Pursuant to its rights under the merger agreement, the Company terminated the merger agreement due to failure of NHT’s operating partnership to consummate the acquisition of the Company and for material breaches of the merger agreement by NHT’s operating partnership and its affiliates. Pursuant to the merger agreement, the Company is entitled to receive a termination fee of $11,925,000 within five business days of its termination of the merger agreement. The Company continues to reserve all other rights and remedies.

About Condor Hospitality Trust, Inc.

Condor Hospitality Trust, Inc. (NYSE American: CDOR) is a self-administered real estate investment trust that specializes in the investment and ownership of upper midscale and upscale, premium-branded, select-service, extended-stay, and limited-service hotels in the top 100 Metropolitan Statistical Areas (MSAs) with a particular focus on the top 20 to 60 MSAs. The Company currently owns 15 hotels in 8 states. Condors hotels are franchised by a number of the industrys most well-regarded brand families including Hilton, Marriott, and InterContinental Hotels.

Forward-Looking Statement

This news release may contain forward-looking statements within the meaning of the Private Securities Litigation Reform Act of 1995. Forward-looking statements include all statements that are not historical facts, and in some cases, can be identified by the use of forward-looking terminology such as may, will, expect, intend, anticipate, estimate, believe, continue, project, plan, the negative version of these words or other similar expressions. Readers are cautioned not to place undue reliance on any such forward-looking statements.

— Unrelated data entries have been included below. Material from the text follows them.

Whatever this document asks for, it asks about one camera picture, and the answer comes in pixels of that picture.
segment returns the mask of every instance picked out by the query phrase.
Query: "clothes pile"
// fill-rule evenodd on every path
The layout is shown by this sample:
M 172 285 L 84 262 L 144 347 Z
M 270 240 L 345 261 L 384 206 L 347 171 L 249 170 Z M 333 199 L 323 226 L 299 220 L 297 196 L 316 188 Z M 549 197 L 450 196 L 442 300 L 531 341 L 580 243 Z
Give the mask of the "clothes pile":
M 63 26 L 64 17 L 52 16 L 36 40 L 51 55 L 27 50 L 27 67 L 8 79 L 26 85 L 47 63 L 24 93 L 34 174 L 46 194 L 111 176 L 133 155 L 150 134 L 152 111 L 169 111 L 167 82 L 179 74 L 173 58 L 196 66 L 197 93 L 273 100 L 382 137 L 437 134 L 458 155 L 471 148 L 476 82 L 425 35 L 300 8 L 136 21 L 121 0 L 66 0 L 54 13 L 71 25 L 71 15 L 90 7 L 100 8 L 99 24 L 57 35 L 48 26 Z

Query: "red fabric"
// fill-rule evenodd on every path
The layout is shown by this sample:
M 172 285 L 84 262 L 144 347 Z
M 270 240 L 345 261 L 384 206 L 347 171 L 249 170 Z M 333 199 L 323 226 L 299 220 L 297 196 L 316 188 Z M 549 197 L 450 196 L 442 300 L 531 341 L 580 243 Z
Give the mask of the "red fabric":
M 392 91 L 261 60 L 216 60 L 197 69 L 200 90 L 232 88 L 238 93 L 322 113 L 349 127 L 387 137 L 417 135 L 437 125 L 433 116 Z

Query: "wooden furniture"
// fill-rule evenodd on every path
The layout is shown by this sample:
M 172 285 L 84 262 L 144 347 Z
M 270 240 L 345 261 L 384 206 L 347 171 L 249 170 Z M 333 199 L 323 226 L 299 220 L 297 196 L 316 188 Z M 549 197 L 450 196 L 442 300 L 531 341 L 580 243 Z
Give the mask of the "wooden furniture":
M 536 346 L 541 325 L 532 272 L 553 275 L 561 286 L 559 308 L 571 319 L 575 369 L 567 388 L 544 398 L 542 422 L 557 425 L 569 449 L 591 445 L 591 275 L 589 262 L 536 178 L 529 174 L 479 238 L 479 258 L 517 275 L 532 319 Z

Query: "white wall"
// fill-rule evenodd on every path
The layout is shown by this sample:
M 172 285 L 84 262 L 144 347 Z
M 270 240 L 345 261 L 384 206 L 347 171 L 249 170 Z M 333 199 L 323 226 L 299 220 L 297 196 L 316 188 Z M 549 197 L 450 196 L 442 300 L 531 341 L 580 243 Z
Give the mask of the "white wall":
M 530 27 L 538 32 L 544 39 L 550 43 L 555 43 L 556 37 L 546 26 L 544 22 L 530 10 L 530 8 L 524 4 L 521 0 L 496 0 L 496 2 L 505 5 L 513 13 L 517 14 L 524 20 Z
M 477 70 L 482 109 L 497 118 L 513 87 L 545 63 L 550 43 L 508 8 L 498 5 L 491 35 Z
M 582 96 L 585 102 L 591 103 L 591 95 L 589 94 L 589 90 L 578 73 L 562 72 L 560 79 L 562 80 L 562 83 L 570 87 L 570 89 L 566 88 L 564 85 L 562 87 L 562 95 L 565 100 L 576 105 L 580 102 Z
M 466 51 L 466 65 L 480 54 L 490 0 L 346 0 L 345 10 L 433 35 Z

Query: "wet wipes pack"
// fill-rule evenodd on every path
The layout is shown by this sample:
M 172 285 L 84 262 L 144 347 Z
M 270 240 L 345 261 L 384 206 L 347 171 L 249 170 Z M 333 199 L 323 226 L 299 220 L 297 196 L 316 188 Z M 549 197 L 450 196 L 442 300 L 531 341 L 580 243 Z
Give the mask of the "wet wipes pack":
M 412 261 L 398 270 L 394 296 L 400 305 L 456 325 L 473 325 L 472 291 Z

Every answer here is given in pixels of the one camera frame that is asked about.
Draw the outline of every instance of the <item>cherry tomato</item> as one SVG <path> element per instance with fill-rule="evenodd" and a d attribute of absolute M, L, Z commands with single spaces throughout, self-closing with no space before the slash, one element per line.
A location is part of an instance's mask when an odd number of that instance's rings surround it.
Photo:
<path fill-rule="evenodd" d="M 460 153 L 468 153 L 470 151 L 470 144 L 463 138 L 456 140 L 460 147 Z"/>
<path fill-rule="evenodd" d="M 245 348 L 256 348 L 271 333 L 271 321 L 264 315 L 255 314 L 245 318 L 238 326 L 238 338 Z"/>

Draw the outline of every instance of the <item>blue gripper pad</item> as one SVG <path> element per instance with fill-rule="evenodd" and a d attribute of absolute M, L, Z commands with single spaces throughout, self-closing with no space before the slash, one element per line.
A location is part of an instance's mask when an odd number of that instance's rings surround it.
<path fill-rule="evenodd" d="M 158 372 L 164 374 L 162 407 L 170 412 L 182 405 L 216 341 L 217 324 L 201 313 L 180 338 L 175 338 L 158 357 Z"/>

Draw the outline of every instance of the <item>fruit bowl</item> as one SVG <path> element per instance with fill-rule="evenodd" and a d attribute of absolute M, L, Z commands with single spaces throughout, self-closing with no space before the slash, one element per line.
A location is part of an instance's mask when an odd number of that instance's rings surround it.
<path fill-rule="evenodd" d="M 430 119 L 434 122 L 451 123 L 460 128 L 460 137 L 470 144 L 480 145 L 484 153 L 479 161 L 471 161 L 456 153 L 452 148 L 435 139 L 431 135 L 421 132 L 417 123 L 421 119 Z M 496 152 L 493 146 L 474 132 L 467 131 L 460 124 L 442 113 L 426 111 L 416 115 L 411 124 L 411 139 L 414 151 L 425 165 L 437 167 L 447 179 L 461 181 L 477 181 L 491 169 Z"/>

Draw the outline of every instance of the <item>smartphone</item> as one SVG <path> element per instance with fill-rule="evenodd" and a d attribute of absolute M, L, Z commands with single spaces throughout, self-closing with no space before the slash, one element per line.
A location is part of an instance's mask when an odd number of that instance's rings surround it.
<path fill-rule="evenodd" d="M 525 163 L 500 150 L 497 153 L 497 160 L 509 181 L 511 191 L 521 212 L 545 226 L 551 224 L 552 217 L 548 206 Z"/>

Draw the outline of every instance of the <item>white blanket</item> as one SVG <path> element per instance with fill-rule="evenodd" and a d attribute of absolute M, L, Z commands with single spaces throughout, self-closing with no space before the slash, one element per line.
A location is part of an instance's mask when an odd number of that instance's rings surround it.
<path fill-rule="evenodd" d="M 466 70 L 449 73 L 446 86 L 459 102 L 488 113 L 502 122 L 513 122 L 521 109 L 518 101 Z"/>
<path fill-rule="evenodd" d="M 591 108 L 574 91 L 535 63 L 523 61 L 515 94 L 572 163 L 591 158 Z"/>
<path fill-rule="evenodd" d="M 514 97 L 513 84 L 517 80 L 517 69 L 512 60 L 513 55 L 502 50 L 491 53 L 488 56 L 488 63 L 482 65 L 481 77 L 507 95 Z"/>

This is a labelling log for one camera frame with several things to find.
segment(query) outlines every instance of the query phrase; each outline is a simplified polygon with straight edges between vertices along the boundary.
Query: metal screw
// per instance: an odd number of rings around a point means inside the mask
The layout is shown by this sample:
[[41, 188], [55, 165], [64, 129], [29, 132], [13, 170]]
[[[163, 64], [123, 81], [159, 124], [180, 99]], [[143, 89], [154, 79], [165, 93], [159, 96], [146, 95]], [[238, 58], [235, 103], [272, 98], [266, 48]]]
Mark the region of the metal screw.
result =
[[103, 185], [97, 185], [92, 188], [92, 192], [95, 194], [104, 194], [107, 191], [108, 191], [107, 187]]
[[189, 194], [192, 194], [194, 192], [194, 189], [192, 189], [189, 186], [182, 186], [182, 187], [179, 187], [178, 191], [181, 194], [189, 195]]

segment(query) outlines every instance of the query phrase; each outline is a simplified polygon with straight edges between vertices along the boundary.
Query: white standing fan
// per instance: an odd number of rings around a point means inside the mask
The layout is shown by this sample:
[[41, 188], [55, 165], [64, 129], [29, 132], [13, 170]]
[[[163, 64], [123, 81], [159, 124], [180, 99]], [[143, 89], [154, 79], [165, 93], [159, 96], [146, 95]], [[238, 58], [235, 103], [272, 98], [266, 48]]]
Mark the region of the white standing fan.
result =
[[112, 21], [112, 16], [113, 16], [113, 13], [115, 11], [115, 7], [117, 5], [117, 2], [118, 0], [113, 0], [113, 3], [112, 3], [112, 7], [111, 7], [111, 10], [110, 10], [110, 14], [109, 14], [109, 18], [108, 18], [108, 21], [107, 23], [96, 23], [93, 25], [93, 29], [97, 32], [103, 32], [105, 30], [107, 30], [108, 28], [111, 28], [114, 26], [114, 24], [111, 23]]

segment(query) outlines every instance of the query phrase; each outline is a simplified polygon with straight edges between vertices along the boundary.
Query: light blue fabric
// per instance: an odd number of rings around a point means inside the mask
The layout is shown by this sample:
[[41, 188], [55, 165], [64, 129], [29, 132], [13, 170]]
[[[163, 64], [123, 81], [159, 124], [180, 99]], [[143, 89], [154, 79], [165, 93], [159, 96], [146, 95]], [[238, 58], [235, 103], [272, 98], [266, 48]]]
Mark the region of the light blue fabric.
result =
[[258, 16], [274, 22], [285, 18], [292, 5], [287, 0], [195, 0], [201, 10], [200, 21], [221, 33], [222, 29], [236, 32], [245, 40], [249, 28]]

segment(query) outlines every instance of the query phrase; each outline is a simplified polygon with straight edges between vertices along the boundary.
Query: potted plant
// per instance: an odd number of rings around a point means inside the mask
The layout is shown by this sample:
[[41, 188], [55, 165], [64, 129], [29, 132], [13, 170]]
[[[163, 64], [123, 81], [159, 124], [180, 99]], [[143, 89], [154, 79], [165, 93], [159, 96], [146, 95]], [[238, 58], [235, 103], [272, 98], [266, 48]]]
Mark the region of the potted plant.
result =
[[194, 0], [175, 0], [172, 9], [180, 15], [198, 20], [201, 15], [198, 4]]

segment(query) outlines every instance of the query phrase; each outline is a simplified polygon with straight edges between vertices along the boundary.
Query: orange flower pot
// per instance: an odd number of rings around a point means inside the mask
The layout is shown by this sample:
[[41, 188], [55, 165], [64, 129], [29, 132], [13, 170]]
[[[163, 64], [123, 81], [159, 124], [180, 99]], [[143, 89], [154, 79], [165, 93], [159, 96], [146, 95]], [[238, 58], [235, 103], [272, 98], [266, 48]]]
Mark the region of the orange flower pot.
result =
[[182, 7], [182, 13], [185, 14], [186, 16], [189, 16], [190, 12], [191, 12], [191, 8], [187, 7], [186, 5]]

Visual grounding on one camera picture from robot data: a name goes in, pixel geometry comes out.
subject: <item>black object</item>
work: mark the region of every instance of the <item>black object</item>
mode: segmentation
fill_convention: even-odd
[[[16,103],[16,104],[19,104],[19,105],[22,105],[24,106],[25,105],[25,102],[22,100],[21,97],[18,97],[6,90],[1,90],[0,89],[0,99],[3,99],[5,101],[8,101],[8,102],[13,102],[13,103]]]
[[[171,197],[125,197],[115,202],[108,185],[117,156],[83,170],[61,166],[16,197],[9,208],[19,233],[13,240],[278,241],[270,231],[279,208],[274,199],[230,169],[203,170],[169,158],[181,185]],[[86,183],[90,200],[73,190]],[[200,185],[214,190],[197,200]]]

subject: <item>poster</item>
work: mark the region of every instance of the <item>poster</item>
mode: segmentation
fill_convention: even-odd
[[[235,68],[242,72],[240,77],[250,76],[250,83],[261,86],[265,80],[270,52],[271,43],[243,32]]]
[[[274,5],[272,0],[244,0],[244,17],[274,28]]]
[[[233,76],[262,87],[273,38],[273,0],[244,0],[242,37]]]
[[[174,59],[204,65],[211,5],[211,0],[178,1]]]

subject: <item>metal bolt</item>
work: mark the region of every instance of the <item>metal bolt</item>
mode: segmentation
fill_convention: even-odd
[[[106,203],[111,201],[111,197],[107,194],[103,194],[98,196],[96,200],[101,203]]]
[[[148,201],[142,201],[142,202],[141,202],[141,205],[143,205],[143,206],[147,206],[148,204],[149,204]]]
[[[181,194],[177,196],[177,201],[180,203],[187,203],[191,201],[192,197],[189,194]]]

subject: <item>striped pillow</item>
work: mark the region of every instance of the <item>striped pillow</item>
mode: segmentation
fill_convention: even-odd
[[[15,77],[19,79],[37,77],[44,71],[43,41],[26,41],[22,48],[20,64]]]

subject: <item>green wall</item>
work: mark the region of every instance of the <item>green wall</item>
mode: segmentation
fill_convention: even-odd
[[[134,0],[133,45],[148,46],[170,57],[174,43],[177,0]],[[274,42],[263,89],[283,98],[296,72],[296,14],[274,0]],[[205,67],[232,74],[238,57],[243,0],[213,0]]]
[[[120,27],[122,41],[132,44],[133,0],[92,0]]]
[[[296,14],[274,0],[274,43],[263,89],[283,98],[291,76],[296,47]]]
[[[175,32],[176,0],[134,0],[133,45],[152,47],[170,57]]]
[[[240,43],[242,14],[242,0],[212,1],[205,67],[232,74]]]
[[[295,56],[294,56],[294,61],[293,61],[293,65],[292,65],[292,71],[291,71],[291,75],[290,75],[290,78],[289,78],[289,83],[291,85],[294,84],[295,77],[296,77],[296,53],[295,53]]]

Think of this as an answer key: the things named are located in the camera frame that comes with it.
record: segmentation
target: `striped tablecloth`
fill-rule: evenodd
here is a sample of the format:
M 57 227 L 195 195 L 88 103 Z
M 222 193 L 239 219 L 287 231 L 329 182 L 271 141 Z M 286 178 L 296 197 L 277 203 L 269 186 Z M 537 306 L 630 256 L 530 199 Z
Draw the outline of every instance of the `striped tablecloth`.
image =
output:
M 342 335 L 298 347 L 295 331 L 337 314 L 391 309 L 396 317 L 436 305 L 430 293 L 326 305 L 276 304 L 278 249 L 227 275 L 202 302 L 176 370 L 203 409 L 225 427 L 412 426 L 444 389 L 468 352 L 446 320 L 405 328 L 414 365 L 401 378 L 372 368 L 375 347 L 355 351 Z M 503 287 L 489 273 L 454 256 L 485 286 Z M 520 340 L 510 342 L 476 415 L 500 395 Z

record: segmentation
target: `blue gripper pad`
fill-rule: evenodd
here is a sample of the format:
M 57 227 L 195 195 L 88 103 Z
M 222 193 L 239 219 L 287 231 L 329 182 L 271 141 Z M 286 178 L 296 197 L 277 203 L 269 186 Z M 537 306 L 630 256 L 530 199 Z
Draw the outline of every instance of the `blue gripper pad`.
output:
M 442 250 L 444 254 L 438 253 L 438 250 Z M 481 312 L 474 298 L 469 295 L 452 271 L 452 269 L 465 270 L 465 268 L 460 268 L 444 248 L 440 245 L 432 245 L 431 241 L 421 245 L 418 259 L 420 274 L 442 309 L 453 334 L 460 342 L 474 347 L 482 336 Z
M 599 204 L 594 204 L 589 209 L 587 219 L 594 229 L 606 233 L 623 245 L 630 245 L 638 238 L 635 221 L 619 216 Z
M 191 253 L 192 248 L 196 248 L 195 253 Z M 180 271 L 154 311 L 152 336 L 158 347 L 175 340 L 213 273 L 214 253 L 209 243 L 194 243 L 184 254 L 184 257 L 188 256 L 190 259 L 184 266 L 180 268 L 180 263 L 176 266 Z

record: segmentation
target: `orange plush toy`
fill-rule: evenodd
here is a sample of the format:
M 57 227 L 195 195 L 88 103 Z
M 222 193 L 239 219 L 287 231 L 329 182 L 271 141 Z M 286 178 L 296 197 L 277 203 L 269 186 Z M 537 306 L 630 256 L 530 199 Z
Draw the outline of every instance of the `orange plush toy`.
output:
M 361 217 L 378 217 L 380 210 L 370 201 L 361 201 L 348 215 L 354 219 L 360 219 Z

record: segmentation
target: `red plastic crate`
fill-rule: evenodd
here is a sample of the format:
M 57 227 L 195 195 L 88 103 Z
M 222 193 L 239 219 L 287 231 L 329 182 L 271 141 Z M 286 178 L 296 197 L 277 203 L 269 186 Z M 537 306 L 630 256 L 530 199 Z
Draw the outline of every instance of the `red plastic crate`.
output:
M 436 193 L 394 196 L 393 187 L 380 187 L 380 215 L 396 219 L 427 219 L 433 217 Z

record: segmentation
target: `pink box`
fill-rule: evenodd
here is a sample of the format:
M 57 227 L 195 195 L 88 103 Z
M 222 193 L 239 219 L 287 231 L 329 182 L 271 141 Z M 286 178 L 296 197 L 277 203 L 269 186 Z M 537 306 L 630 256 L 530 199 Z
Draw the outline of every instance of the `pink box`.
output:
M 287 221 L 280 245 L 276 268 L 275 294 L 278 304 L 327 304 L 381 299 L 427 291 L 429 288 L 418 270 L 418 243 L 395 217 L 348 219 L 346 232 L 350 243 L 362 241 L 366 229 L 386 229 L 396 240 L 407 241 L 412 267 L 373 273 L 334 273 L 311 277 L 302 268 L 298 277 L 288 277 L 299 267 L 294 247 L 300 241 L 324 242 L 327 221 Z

All forward-looking statements speak only as of the date hereof and are based on current expectations and involve a number of assumptions, risks and uncertainties that could cause the actual results to differ materially from such forward-looking statements. They are not guarantees of future performance and involve risks and uncertainties that are difficult to control or predict. Factors which could have a material adverse effect on our operations and future prospects include, but are not limited to, changes in economic conditions generally and the real estate market specifically, legislative/regulatory changes (including changes to laws governing the taxation of real estate investment trusts), availability of capital, risks associated with debt financing, interest rates, competition, supply and demand for hotel rooms in our current and proposed market areas, policies and guidelines applicable to real estate investment trusts, risks related to uncertainty and disruption in global economic markets as a result of COVID-19 (commonly referred to as the coronavirus), and other risks and uncertainties described herein, and in our filings with the Securities and Exchange Commission (SEC) from time to time. These risks and uncertainties should be considered in evaluating any forward-looking statements.

The forward-looking statements represent Condors views as of the date on which such statements were made. Condor anticipates that subsequent events and developments may cause those views to change. These forward-looking statements should not be relied upon as representing Condors views as of any date subsequent to the date hereof. Condor expressly disclaims a duty to provide updates to forward-looking statements, whether as a result of new information, future events or other occurrences.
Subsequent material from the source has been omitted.